This post is directed mainly to my undergraduate musicology students, but I am sure other readers will find it of interest to. This week in our class, we discussed the various ways in which the ‘musical environment’ (the sounds and textures of a piece of music) impact and infiltrate the lyrical content. Based largly on Allan Moore’s thinking in his book Song Means, I proposed three environments to consider.
1.Inert: Where the music has no significant impact on the lyrics of a song
2.Active: Where the Lyrics Support the position of the singer or lyrics (Protagonist in song)

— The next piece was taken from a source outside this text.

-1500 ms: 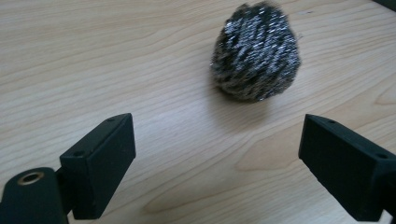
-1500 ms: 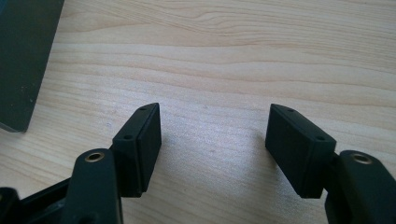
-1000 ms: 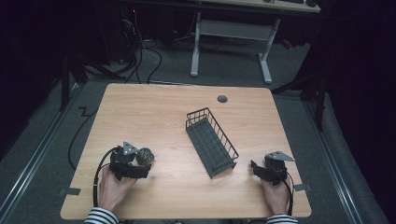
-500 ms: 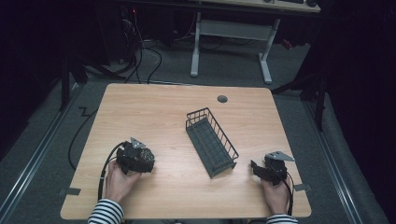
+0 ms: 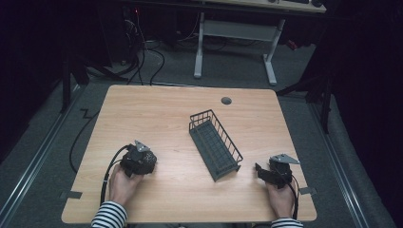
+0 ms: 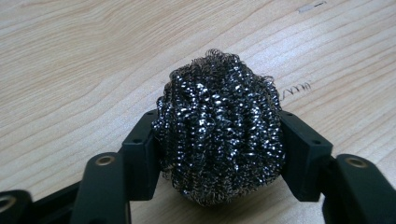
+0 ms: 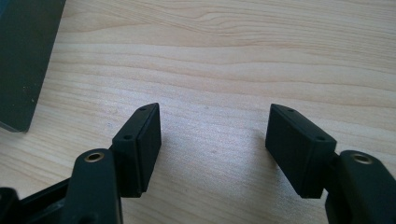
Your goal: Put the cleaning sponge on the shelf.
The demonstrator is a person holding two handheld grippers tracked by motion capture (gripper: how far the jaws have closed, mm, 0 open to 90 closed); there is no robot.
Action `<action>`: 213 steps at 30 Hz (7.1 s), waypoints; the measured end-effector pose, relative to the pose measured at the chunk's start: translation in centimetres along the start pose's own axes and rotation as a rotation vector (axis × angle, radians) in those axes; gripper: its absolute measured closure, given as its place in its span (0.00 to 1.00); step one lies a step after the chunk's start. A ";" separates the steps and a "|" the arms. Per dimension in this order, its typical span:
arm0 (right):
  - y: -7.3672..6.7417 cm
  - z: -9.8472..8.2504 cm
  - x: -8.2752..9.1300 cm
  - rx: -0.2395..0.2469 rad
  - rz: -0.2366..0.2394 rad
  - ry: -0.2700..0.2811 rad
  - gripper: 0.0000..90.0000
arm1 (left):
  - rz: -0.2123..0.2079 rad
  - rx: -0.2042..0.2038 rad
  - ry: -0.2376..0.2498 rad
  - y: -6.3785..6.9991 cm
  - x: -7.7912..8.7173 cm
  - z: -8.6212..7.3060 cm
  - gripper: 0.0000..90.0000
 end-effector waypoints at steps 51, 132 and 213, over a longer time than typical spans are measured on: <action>0.0 0.0 0.0 0.000 0.001 0.000 0.40 | -0.263 -0.057 0.140 3.2 7.1 5.9 0.50; 0.0 0.0 0.0 0.000 0.000 0.000 0.40 | -0.330 -0.205 0.135 12.3 2.4 18.8 0.30; -0.1 0.0 0.0 0.004 0.004 -0.003 0.38 | -0.238 0.096 0.226 -0.8 7.6 1.9 0.29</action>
Point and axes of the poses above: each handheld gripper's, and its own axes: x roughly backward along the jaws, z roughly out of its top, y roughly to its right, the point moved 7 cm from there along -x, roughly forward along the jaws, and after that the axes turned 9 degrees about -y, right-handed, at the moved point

3.Oppositional: Where the Musical Texture actually conflicts with the lyric
The examples for ‘Inert’ arguably include the majority of the popular music we listen to, but Active and Oppositional are more interesting. For Active, I used the following examples
- Annie Lennox ‘Walking On Broken Glass’ (1992)

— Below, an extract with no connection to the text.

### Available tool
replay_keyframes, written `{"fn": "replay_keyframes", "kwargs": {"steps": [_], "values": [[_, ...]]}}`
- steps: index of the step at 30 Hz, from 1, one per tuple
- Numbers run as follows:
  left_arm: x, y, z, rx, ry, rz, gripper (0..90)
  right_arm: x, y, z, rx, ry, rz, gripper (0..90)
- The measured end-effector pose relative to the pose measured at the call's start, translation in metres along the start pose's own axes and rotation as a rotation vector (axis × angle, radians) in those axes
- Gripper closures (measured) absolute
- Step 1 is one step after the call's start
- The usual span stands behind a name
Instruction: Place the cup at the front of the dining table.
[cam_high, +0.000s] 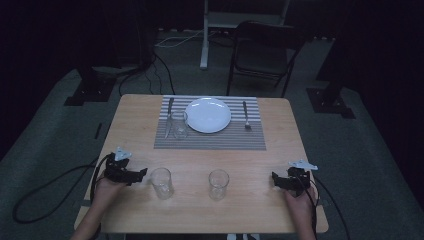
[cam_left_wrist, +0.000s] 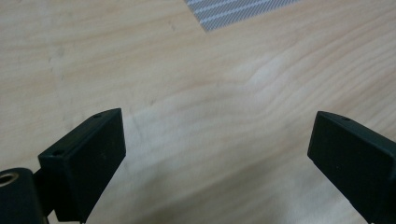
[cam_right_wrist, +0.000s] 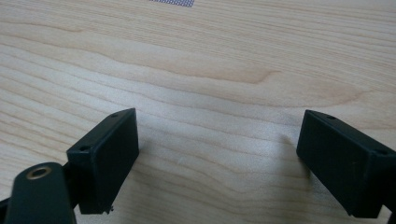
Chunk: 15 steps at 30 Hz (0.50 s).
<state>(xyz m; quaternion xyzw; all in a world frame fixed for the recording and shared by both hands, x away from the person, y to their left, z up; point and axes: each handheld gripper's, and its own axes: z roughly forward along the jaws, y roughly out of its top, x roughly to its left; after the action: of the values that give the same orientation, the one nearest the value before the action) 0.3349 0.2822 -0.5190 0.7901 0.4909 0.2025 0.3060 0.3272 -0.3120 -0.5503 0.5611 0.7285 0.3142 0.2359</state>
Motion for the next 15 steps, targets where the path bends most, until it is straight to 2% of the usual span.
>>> {"fn": "replay_keyframes", "kwargs": {"steps": [2,4,5,8,11,13,15], "values": [[0.001,-0.006,-0.003,-0.015,0.009,-0.006,4.7,0.0,0.0,0.0,0.0,-0.001,0.002,12.6],[0.003,-0.011,-0.005,-0.022,-0.005,-0.026,4.6,0.0,0.0,0.0,0.0,-0.001,0.001,12.7],[0.003,-0.011,-0.005,-0.022,-0.005,-0.026,1.6,0.0,0.0,0.0,0.0,-0.001,0.001,12.7],[0.006,-0.021,-0.009,-0.031,0.006,-0.045,1.5,0.0,0.0,0.0,0.001,-0.001,0.004,12.7],[0.006,-0.029,-0.014,-0.051,0.0,-0.069,1.5,0.0,0.0,0.0,0.001,-0.001,0.004,12.6],[0.006,-0.033,-0.017,-0.053,0.012,-0.066,1.5,0.0,0.0,0.0,0.001,-0.001,0.003,12.7],[0.005,-0.038,-0.02,-0.064,0.041,-0.066,1.5,0.0,0.0,0.0,0.001,-0.001,0.004,12.6]]}}
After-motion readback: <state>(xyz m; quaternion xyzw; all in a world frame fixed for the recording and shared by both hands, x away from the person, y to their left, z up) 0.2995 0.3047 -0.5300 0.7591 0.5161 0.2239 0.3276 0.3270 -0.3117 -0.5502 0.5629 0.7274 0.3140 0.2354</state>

- Feist ‘The Water’ (2008)
- Joe Cocker ‘With a Little Help from my Friends’ (1969)
- ‘Machine Gun’ Jimi Hendrix (1970)
- Zappa: Rhymin Man
Zappa in fact, for me at least uses this technique more than any other, describing it as ‘American Musical Icons’ in his biography. Essentially, all of these examples include the music working in a symbiotic partnership with the lyrics/singer, to substantiate the meaning of the words.

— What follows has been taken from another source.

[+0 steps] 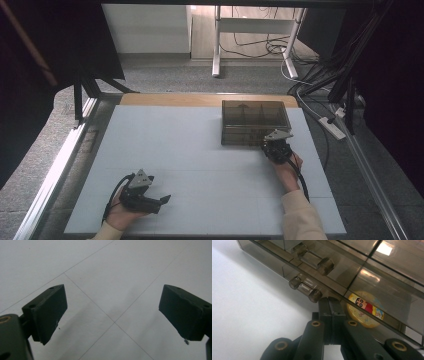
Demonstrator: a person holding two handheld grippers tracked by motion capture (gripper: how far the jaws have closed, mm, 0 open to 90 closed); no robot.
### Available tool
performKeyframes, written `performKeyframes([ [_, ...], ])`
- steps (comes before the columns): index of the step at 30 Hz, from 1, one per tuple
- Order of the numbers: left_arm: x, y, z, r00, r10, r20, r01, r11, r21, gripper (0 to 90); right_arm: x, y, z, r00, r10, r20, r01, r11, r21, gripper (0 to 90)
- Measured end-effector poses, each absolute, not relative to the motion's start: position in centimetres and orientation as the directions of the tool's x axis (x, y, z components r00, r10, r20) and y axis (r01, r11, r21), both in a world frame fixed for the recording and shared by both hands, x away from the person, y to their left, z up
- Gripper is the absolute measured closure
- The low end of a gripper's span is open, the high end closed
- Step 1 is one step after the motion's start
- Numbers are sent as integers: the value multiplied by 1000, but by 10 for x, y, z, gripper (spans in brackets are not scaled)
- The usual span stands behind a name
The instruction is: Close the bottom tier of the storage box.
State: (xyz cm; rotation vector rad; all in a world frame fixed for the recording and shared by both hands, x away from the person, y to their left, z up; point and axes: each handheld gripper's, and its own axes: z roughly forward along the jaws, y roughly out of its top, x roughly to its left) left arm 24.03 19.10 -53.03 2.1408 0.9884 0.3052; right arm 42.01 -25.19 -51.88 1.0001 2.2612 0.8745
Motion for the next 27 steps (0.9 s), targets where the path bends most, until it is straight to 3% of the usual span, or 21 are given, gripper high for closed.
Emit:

The Oppositional approach is different, as the musical texture actually conflicts with what the listen is hearing. Having recently wrote a book on Sting, I noted this is a technique that he deliberately employs as a songwriter, with his old hit ‘Next to You’ being a great example – essentially a love song juxtapositioned against a punk rock rhythm. This can’t help but indoctrinate the song with a certain amount of ambiguity.
My task for this students is this: 1) provide examples of ‘Active’ and ‘Oppositional’ in the comments of this post. Provide 2) How does this impact the ‘meaning’ in the song?